Dickson, James (DNB00)
DICKSON, JAMES (1737?–1822), botanist, was born at Kirke House, Traquair, Peeblesshire, of poor parents, in 1737 or 1738, and began life in the gardens of Earl Traquair. While still young he went to Jeffery's nursery-garden at Brompton, and in 1772 started in business for himself in Covent Garden. Sir Joseph Banks threw open his library to him, and he acquired a wide knowledge of botany, and especially of cryptogamic plants. Sir J. E. Smith bears testimony in an epitaph (Memoir and Correspondence of Sir J. E. Smith, ii. 234) to his ‘powerful mind, spotless integrity, singular acuteness and accuracy,’ and L'Héritier dedicated to him the genus Dicksonia, among the tree-ferns. Dickson made several tours in the highlands in search of plants between 1785 and 1791, that of 1789 being in company with Mungo Park, whose sister became the second wife of the botanist.
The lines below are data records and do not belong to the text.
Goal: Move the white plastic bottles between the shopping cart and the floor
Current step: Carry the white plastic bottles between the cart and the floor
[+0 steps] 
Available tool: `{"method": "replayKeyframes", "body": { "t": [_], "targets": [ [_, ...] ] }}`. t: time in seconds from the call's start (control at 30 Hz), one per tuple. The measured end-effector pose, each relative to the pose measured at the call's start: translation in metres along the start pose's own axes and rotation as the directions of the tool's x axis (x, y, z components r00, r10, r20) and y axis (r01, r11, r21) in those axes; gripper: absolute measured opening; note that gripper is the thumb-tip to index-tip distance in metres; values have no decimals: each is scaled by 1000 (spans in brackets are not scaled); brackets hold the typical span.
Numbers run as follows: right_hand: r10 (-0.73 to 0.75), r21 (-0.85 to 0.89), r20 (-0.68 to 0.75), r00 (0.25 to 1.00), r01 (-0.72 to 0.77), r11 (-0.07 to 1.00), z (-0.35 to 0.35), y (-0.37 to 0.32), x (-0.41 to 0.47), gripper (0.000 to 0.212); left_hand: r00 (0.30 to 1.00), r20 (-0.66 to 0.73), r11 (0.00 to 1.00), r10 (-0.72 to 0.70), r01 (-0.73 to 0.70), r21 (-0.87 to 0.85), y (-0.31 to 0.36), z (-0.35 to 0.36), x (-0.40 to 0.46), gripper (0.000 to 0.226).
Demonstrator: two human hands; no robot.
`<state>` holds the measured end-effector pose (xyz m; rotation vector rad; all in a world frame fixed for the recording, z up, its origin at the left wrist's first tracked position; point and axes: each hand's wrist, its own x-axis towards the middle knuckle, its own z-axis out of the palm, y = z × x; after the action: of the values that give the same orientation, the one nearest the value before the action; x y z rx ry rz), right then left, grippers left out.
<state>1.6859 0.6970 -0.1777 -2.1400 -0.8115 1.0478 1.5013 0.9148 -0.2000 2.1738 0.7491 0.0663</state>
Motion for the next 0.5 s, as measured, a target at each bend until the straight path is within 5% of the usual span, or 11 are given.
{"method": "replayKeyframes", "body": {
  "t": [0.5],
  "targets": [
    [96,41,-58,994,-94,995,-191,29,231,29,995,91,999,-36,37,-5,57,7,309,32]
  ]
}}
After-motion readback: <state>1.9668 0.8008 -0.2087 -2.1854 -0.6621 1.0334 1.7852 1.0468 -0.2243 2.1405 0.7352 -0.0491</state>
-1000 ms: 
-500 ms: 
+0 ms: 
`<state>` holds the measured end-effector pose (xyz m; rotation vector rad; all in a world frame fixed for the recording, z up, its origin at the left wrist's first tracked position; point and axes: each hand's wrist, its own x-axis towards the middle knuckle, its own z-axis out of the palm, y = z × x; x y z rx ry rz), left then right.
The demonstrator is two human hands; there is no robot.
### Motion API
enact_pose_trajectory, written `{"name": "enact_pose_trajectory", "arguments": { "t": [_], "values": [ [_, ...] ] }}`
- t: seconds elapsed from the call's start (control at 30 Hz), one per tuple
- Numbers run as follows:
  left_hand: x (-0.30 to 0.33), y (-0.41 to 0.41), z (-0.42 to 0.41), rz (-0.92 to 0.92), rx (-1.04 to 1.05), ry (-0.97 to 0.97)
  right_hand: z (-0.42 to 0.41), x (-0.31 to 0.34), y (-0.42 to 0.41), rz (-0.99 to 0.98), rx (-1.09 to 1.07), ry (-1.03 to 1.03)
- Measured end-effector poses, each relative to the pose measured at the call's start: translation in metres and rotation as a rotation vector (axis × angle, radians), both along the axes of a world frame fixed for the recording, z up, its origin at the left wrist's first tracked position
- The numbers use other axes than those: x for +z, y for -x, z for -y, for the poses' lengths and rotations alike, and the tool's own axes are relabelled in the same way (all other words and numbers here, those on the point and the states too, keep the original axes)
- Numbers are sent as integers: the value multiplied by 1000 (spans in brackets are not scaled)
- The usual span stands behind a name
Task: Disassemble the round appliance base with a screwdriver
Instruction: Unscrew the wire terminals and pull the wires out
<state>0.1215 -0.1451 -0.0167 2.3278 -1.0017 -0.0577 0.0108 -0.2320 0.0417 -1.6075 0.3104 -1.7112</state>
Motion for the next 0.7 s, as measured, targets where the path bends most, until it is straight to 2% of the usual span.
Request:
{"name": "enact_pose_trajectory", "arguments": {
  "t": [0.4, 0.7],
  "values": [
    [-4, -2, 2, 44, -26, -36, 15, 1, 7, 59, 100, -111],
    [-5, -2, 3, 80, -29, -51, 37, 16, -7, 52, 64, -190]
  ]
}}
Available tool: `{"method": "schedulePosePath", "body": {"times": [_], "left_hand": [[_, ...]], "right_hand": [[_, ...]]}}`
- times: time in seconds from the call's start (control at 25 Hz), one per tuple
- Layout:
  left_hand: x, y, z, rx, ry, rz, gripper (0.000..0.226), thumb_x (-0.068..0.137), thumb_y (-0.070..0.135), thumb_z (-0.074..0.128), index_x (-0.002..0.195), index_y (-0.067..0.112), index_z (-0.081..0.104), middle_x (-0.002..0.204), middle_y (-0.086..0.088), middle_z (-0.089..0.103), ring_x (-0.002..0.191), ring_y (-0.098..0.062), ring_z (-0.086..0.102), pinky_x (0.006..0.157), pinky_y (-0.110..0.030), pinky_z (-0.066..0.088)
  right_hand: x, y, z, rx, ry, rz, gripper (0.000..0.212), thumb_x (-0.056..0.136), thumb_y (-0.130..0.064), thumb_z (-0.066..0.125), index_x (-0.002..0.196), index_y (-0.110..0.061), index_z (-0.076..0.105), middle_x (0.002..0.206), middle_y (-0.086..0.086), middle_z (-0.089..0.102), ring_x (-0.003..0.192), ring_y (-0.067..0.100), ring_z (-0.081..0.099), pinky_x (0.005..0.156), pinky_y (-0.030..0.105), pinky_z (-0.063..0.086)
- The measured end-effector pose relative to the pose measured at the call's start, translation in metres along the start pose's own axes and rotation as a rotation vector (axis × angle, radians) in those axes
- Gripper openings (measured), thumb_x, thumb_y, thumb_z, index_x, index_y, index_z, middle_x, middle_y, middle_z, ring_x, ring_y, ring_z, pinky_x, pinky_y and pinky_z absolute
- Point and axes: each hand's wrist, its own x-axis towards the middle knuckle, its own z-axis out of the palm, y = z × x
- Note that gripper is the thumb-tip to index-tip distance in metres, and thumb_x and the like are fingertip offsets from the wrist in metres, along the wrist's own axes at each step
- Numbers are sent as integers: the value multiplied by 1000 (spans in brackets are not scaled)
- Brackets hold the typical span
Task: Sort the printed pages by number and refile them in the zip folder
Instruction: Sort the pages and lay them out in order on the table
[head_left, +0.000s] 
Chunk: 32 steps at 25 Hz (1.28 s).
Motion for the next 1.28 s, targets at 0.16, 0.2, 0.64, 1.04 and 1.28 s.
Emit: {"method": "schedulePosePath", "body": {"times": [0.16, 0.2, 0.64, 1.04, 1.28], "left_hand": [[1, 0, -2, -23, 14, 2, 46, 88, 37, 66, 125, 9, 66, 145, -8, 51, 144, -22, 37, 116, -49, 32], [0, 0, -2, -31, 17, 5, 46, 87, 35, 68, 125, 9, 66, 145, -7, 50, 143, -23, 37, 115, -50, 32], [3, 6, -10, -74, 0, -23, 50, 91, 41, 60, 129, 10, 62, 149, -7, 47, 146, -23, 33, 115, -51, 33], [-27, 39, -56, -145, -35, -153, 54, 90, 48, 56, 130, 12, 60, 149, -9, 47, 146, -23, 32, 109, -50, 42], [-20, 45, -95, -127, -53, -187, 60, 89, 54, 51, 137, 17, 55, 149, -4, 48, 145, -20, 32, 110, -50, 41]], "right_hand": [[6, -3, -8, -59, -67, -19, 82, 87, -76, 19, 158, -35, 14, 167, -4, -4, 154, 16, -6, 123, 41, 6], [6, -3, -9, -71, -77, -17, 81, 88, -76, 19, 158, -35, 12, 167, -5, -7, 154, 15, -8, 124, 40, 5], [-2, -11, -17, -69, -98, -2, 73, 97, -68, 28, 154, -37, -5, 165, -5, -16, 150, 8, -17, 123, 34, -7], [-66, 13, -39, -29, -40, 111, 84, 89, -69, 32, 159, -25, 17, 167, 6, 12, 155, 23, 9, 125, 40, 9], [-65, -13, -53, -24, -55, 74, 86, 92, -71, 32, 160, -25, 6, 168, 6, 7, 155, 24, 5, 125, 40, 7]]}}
He published between 1785 and 1801 four ‘Fasciculi Plantarum Cryptogamicarum Britanniæ,’ 4to, containing in all four hundred descriptions; between 1789 and 1799, ‘A Collection of Dried Plants, named on the authority of the Linnæan Herbarium,’ in seventeen folio fascicles, each containing twenty-five species; in 1795, a ‘Catalogus Plantarum Cryptogamicarum Britanniæ;’ and between 1793 and 1802, his ‘Hortus Siccus Britannicus,’ in nineteen folio fascicles, besides various memoirs in the ‘Transactions of the Linnean Society.’ Dickson in 1788 became one of the original members of this society, and in 1804 was one of the eight original members and a vice-president of the Horticultural Society. He died at Broad Green, Croydon, Surrey, 14 Aug. 1822, his wife, a son, and two daughters surviving him. His portrait by H. P. Briggs, R.A. (1820), has been lithographed.
[Trans. Hort. Soc. v. Appendix, pp. 1–3; Biog. Universelle, vol. lxii.; Royal Society's Catalogue, ii. 285.]